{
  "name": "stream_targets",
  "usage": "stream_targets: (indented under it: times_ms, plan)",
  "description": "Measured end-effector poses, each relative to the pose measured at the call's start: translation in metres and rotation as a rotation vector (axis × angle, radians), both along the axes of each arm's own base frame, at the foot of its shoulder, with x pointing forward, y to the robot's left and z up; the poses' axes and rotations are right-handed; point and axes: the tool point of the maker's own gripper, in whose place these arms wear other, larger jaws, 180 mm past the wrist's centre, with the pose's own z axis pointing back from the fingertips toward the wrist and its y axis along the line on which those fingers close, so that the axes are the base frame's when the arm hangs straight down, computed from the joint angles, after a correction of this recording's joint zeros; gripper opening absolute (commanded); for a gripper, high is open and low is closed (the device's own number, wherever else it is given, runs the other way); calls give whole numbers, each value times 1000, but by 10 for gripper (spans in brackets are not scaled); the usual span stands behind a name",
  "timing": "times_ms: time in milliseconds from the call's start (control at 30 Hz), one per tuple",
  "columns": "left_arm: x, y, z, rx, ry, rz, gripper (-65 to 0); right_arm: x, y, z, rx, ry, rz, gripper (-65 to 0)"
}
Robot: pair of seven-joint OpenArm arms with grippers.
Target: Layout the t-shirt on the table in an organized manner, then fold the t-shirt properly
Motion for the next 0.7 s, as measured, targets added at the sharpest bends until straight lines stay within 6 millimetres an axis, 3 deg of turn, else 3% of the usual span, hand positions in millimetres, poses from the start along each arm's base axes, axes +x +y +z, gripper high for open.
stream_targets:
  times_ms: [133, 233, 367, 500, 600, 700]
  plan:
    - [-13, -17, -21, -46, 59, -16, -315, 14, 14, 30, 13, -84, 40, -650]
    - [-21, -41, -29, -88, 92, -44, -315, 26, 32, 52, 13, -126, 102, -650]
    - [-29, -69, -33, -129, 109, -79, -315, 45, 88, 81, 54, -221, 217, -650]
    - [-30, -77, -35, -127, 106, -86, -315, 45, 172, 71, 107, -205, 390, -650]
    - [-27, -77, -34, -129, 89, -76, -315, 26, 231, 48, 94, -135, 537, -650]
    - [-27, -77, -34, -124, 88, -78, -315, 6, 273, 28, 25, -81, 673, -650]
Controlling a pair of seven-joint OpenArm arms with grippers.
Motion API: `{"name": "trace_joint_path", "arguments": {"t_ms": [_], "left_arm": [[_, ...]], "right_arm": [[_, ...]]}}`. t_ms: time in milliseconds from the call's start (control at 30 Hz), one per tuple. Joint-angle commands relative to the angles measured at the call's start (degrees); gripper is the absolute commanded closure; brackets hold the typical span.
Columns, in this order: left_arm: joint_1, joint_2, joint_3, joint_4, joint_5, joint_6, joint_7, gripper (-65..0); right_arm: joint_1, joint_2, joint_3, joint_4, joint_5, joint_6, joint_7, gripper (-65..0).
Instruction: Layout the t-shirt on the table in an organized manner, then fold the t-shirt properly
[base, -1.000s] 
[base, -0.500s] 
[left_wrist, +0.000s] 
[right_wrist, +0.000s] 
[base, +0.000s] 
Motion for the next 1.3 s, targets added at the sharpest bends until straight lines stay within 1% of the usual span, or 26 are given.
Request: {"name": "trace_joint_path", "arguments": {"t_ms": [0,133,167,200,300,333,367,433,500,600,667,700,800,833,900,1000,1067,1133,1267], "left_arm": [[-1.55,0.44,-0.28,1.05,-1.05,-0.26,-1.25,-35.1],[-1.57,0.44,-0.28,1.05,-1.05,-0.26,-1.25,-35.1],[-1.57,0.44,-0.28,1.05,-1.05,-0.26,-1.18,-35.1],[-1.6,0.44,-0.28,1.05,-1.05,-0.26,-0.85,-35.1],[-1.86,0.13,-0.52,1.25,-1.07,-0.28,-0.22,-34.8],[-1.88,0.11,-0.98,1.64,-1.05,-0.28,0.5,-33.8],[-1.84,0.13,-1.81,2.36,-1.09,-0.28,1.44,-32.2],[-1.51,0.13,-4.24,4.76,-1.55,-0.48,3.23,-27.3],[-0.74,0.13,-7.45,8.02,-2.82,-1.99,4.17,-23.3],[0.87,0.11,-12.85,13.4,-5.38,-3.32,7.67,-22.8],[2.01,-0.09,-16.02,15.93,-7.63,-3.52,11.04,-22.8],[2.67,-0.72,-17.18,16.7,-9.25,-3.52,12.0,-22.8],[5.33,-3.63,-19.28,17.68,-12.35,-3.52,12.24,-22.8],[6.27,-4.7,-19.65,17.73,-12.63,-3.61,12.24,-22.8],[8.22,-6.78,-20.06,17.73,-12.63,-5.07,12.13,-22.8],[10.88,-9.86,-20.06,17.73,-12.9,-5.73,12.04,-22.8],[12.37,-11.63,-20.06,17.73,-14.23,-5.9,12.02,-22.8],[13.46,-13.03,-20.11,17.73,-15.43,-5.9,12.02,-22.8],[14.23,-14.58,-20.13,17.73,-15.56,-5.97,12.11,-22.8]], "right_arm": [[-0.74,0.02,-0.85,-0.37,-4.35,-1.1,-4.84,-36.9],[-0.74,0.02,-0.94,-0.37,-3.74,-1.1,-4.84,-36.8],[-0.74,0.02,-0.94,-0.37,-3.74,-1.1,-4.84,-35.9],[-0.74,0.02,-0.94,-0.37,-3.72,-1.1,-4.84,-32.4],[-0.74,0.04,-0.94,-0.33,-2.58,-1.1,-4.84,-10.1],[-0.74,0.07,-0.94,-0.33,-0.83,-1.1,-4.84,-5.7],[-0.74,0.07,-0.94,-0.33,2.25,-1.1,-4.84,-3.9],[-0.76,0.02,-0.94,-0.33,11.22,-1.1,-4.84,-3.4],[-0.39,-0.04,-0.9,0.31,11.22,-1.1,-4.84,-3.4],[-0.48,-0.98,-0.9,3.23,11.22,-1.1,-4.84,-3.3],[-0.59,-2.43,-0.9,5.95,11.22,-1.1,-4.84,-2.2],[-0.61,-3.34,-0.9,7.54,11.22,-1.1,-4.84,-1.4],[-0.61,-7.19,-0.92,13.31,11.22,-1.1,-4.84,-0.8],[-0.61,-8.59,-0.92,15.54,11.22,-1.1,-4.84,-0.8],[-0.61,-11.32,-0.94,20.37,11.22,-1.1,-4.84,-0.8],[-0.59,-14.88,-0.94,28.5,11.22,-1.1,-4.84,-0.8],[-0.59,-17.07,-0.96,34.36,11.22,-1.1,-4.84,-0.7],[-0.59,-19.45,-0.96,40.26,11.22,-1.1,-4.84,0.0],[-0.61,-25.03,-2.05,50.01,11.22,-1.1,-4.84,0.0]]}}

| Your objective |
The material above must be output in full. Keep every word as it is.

| Answer section |
{
  "name": "stream_targets",
  "usage": "stream_targets: (indented under it: times_ms, plan)",
  "description": "Measured end-effector poses, each relative to the pose measured at the call's start: translation in metres and rotation as a rotation vector (axis × angle, radians), both along the axes of each arm's own base frame, at the foot of its shoulder, with x pointing forward, y to the robot's left and z up; the poses' axes and rotations are right-handed; point and axes: the tool point of the maker's own gripper, in whose place these arms wear other, larger jaws, 180 mm past the wrist's centre, with the pose's own z axis pointing back from the fingertips toward the wrist and its y axis along the line on which those fingers close, so that the axes are the base frame's when the arm hangs straight down, computed from the joint angles, after a correction of this recording's joint zeros; gripper opening absolute (commanded); for a gripper, high is open and low is closed (the device's own number, wherever else it is given, runs the other way); calls give whole numbers, each value times 1000, but by 10 for gripper (spans in brackets are not scaled); the usual span stands behind a name",
  "timing": "times_ms: time in milliseconds from the call's start (control at 30 Hz), one per tuple",
  "columns": "left_arm: x, y, z, rx, ry, rz, gripper (-65 to 0); right_arm: x, y, z, rx, ry, rz, gripper (-65 to 0)"
}
Robot: pair of seven-joint OpenArm arms with grippers.
Target: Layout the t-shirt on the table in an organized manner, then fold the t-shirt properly
Motion for the next 0.7 s, as measured, targets added at the sharpest bends until straight lines stay within 6 millimetres an axis, 3 deg of turn, else 3% of the usual span, hand positions in millimetres, poses from the start along each arm's base axes, axes +x +y +z, gripper high for open.
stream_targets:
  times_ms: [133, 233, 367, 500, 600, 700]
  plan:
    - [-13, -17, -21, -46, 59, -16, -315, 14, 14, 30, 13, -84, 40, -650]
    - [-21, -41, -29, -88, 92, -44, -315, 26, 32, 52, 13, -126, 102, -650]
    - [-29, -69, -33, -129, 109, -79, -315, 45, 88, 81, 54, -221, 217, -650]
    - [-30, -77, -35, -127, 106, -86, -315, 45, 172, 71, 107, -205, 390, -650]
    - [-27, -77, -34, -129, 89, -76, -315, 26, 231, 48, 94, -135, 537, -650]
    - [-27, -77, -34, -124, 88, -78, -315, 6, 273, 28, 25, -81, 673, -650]
Controlling a pair of seven-joint OpenArm arms with grippers.
Motion API: `{"name": "trace_joint_path", "arguments": {"t_ms": [_], "left_arm": [[_, ...]], "right_arm": [[_, ...]]}}`. t_ms: time in milliseconds from the call's start (control at 30 Hz), one per tuple. Joint-angle commands relative to the angles measured at the call's start (degrees); gripper is the absolute commanded closure; brackets hold the typical span.
Columns, in this order: left_arm: joint_1, joint_2, joint_3, joint_4, joint_5, joint_6, joint_7, gripper (-65..0); right_arm: joint_1, joint_2, joint_3, joint_4, joint_5, joint_6, joint_7, gripper (-65..0).
Instruction: Layout the t-shirt on the table in an organized manner, then fold the t-shirt properly
[base, -1.000s] 
[base, -0.500s] 
[left_wrist, +0.000s] 
[right_wrist, +0.000s] 
[base, +0.000s] 
Motion for the next 1.3 s, targets added at the sharpest bends until straight lines stay within 1% of the usual span, or 26 are given.
Request: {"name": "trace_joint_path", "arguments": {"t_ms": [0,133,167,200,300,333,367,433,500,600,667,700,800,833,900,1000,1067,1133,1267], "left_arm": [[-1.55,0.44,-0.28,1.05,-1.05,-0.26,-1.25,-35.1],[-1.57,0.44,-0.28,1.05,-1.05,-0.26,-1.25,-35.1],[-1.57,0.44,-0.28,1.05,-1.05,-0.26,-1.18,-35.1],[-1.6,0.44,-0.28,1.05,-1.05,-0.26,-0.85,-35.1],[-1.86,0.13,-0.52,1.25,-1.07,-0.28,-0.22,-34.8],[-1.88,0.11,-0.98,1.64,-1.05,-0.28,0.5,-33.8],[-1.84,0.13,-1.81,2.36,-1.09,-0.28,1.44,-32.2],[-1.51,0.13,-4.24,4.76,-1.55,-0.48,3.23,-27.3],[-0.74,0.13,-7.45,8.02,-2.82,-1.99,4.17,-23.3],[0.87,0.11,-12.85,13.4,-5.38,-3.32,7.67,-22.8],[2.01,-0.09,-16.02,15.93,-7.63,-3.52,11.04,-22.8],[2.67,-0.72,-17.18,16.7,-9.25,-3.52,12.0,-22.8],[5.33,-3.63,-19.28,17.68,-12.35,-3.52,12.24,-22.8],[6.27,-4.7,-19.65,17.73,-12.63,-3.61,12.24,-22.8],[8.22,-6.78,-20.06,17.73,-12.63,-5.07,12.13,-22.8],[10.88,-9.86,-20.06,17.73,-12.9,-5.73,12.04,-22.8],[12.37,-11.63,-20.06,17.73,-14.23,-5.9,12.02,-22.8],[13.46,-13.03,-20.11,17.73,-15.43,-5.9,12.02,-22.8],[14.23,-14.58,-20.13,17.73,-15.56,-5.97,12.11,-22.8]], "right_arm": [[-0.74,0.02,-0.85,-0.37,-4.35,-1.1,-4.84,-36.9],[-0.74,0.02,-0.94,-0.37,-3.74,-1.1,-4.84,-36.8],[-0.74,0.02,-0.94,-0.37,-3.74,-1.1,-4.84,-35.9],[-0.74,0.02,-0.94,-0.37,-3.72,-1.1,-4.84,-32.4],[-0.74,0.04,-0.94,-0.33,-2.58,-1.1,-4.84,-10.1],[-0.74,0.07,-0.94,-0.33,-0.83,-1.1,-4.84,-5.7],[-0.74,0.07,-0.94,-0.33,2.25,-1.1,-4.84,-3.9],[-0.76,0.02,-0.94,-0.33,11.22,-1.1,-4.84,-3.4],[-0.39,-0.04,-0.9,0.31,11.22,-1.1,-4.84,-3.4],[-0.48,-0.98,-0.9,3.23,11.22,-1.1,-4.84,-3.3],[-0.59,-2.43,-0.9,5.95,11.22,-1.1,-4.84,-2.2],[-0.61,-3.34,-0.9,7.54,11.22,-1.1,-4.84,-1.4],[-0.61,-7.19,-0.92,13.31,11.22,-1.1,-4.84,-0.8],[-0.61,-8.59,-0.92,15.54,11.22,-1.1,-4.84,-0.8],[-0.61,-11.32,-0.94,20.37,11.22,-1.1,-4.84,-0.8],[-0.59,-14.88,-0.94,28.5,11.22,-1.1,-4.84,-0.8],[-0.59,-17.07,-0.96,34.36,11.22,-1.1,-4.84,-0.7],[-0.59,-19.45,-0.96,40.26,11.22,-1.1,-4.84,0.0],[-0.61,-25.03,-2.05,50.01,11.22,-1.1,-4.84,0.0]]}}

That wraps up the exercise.